What you are asked to do
Exactly as written, transcribe the data that follows.

Raw data
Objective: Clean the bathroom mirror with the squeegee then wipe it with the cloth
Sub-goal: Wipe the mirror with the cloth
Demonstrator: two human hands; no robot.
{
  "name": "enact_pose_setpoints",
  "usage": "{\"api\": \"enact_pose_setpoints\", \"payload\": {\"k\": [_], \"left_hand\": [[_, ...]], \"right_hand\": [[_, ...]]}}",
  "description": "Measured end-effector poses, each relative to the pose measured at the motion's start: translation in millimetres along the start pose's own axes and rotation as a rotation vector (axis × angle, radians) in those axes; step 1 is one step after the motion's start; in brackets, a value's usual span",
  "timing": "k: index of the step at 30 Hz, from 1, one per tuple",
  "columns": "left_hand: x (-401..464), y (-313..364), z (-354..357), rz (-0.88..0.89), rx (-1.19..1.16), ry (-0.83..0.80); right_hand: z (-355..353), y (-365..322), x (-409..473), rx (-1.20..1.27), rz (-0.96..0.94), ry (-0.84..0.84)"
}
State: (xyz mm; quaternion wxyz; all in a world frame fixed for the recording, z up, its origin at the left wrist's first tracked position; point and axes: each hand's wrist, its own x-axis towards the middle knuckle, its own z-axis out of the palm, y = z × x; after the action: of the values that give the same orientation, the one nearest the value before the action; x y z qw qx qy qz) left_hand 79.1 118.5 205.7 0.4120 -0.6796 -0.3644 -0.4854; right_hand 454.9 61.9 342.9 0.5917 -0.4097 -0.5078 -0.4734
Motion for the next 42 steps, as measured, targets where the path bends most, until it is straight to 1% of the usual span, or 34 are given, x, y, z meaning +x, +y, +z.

Problem solution
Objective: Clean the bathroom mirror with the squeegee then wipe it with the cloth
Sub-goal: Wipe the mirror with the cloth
Demonstrator: two human hands; no robot.
{
  "name": "enact_pose_setpoints",
  "usage": "{\"api\": \"enact_pose_setpoints\", \"payload\": {\"k\": [_], \"left_hand\": [[_, ...]], \"right_hand\": [[_, ...]]}}",
  "description": "Measured end-effector poses, each relative to the pose measured at the motion's start: translation in millimetres along the start pose's own axes and rotation as a rotation vector (axis × angle, radians) in those axes; step 1 is one step after the motion's start; in brackets, a value's usual span",
  "timing": "k: index of the step at 30 Hz, from 1, one per tuple",
  "columns": "left_hand: x (-401..464), y (-313..364), z (-354..357), rz (-0.88..0.89), rx (-1.19..1.16), ry (-0.83..0.80); right_hand: z (-355..353), y (-365..322), x (-409..473), rx (-1.20..1.27), rz (-0.96..0.94), ry (-0.84..0.84)"
}
State: (xyz mm; quaternion wxyz; all in a world frame fixed for the recording, z up, its origin at the left wrist's first tracked position; point and axes: each hand's wrist, its own x-axis towards the middle knuckle, its own z-axis out of the palm, y = z × x; after the action: of the values that give the same orientation, the one nearest the value before the action; x y z qw qx qy qz) left_hand 79.1 118.5 205.7 0.4120 -0.6796 -0.3644 -0.4854; right_hand 454.9 61.9 342.9 0.5917 -0.4097 -0.5078 -0.4734
Motion for the next 42 steps, as measured, targets where the path bends most, until it is straight to 1% of the usual span, or 34 are given, x, y, z meaning +x, +y, +z.

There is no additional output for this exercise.